E assim fez. Usando sua beleza e o corpo bonito era fácil atrair os soldados carentes de sexo e de afeto, longe de sua terra, de sua família, de suas mulheres. A sua fama se espalhou como amante perfeita, que fazia sexo porque gostava, tinha prazer em fazer aquilo, ninguém duvidava, tal a maneira dócil que empregava e no falso carinho que dedicava a qualquer um. Fazia questão de usar preservativo para afastar qualquer suspeita até que o parceiro confiante na segurança que ela demonstrava, incitado por ela, deixava que ela retirasse, sob a promessa de maior prazer, quando não, rasgava o utensílio sem que percebessem.

Não faltava homem em sua cama, comprando passagem para a morte, para o inferno, como ela pensava, depois de cada um que se satisfazia usando o seu corpo, antítese do que ela sussurrava ao ouvido dos amantes, alegando que estava chegando ao paraíso. No auge do prazer simulado, o gosto da vitória, dissimulado. Foram centenas de homens, alguns jovens ainda, como ela, que deixou à beira da morte.

Mas nem tudo acontece como se espera. Ela conheceu um soldado extremamente carente que conquistou o seu coração. Com ele, ela utilizava todos os meios de proteção. Ele se apaixonou por ela e prometeu que quando voltasse para a América iria levá-la com ele, tinha, inclusive, comentado com seus pais, em carta recente, que estava namorando uma bela Iraquiana. Sua coleção de latas de batatas PRINGLE já contava vinte, porque sua mãe todo mês lhe mandava uma. Era a única recordação de Plowville, no Estado da Pensilvânia, sua cidade natal.

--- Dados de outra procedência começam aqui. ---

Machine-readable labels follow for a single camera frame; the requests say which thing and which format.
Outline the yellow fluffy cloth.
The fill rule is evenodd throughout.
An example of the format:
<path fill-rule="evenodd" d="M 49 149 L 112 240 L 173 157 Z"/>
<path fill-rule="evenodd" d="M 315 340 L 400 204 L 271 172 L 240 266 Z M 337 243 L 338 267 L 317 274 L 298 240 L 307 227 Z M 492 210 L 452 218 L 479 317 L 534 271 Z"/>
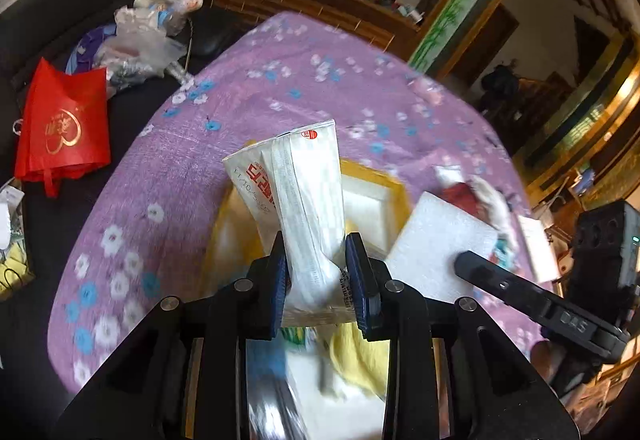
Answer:
<path fill-rule="evenodd" d="M 338 325 L 329 341 L 329 358 L 345 382 L 385 398 L 390 342 L 368 342 L 356 323 Z"/>

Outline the white red-lettered packet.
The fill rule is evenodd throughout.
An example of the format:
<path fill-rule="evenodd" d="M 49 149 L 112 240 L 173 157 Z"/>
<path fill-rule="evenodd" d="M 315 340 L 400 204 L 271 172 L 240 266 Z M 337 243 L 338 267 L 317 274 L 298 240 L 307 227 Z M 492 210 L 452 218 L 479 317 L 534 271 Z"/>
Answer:
<path fill-rule="evenodd" d="M 283 237 L 290 275 L 283 324 L 355 319 L 335 122 L 317 122 L 248 145 L 222 163 L 257 225 L 262 248 L 270 250 L 276 235 Z"/>

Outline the white cloth towel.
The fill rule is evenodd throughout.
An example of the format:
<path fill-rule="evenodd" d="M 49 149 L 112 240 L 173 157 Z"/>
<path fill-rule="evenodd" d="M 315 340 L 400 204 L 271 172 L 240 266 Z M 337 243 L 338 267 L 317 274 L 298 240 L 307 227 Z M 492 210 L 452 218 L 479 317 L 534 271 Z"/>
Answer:
<path fill-rule="evenodd" d="M 469 186 L 477 200 L 485 208 L 489 224 L 506 241 L 506 250 L 511 255 L 518 252 L 518 237 L 514 231 L 511 212 L 503 195 L 486 180 L 477 175 L 469 178 Z"/>

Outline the red foil package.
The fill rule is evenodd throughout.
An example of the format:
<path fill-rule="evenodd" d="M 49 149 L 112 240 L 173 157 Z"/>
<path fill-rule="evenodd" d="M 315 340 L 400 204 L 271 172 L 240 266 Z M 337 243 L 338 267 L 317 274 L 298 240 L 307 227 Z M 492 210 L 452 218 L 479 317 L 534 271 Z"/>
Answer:
<path fill-rule="evenodd" d="M 471 187 L 466 183 L 457 183 L 446 187 L 446 189 L 440 192 L 440 198 L 480 221 L 485 220 L 485 212 L 482 204 L 475 196 Z"/>

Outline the green white snack packet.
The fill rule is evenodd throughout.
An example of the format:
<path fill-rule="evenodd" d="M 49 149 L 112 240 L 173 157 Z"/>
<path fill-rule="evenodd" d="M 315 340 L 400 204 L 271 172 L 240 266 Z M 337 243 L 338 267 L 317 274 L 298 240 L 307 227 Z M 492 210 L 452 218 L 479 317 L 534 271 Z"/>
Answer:
<path fill-rule="evenodd" d="M 282 327 L 280 332 L 285 342 L 297 351 L 308 351 L 314 343 L 312 329 L 308 327 Z"/>

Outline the teal cartoon tissue pack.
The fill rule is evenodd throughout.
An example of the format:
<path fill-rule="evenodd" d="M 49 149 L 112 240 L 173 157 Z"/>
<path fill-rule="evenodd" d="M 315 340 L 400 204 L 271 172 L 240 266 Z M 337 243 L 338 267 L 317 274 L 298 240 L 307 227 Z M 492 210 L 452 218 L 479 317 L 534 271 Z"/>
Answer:
<path fill-rule="evenodd" d="M 516 270 L 515 253 L 511 250 L 505 238 L 499 237 L 492 252 L 491 261 L 503 270 L 514 272 Z"/>

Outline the white notebook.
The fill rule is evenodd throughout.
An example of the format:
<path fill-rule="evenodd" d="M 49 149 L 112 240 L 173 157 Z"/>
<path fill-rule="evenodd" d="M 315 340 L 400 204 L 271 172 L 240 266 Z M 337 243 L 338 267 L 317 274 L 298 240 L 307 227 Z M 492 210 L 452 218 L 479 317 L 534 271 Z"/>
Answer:
<path fill-rule="evenodd" d="M 525 215 L 518 216 L 534 278 L 538 284 L 551 283 L 560 277 L 555 254 L 542 223 Z"/>

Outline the white foam sheet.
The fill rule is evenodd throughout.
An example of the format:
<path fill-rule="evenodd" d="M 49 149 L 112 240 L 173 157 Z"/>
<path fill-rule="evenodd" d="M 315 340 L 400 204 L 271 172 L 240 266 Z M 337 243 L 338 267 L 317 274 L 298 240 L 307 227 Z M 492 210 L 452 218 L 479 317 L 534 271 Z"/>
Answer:
<path fill-rule="evenodd" d="M 392 278 L 426 298 L 454 302 L 473 295 L 473 286 L 454 273 L 454 260 L 471 250 L 487 259 L 497 231 L 431 193 L 423 193 L 385 264 Z"/>

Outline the yellow cardboard box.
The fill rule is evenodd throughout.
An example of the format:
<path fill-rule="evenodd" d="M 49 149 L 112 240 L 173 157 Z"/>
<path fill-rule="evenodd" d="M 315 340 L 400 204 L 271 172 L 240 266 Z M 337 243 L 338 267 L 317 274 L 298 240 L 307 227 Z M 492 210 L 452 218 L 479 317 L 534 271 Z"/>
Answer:
<path fill-rule="evenodd" d="M 383 259 L 411 213 L 405 186 L 389 175 L 344 159 L 343 199 L 347 228 L 358 231 L 367 252 Z M 207 246 L 203 295 L 211 295 L 246 272 L 264 254 L 257 226 L 229 179 Z M 384 400 L 344 382 L 329 358 L 329 341 L 343 323 L 299 326 L 312 329 L 314 343 L 297 351 L 285 342 L 286 381 L 296 415 L 308 439 L 378 439 Z"/>

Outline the purple floral tablecloth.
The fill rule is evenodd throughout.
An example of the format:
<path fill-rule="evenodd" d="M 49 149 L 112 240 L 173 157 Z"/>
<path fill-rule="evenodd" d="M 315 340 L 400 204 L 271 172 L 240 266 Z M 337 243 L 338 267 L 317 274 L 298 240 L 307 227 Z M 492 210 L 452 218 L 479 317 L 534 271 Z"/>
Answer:
<path fill-rule="evenodd" d="M 343 158 L 390 174 L 411 198 L 437 191 L 438 167 L 457 166 L 530 215 L 508 153 L 464 100 L 356 36 L 273 16 L 157 109 L 70 241 L 47 336 L 66 390 L 84 386 L 160 298 L 198 294 L 224 157 L 330 119 Z"/>

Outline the clear bag yellow contents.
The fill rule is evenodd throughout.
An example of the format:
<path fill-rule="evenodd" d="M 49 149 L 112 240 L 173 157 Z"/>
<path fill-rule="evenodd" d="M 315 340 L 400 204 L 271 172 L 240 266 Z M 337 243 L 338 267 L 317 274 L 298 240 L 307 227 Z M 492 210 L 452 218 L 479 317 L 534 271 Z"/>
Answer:
<path fill-rule="evenodd" d="M 26 247 L 23 185 L 12 178 L 1 186 L 0 200 L 0 299 L 10 299 L 14 293 L 35 278 L 29 267 Z"/>

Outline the red shopping bag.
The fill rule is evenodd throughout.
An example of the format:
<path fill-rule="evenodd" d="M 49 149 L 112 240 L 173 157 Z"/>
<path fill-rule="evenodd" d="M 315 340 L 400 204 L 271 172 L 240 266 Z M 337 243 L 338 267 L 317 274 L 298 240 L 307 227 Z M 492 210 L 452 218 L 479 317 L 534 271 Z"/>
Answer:
<path fill-rule="evenodd" d="M 65 74 L 41 59 L 26 96 L 14 177 L 41 183 L 54 198 L 62 181 L 110 163 L 105 70 Z"/>

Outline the clear plastic bags pile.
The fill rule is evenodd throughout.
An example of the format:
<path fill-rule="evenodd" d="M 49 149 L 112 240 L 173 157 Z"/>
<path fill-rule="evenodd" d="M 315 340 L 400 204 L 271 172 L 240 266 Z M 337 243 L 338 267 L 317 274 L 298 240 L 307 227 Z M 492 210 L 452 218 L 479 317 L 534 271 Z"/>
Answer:
<path fill-rule="evenodd" d="M 114 22 L 82 36 L 66 62 L 66 74 L 102 68 L 107 96 L 154 77 L 173 77 L 182 91 L 194 85 L 186 70 L 191 46 L 178 36 L 193 29 L 190 15 L 204 0 L 134 0 L 114 13 Z"/>

E o seu ódio foi dando lugar à compreensão de que aqueles soldados, que estavam lá longe de sua terra, de suas famílias, alguns garotos ainda, também não tinham culpa da estupidez de outros. E se arrependeu de ter passado para muitos deles o vírus da morte.

Como ele havia prometido, após ter sido atingido por estilhaços de uma bomba caseira que explodiu próximo a ele, retornou para casa e, não tardou, conseguiu buscá-la em Bagdá, para viver com ele como esposa e foram felizes, enquanto resistiu com vida pela falta de imunidade, após terem iniciado uma nova família cujo terceiro membro ele não chegou a ver.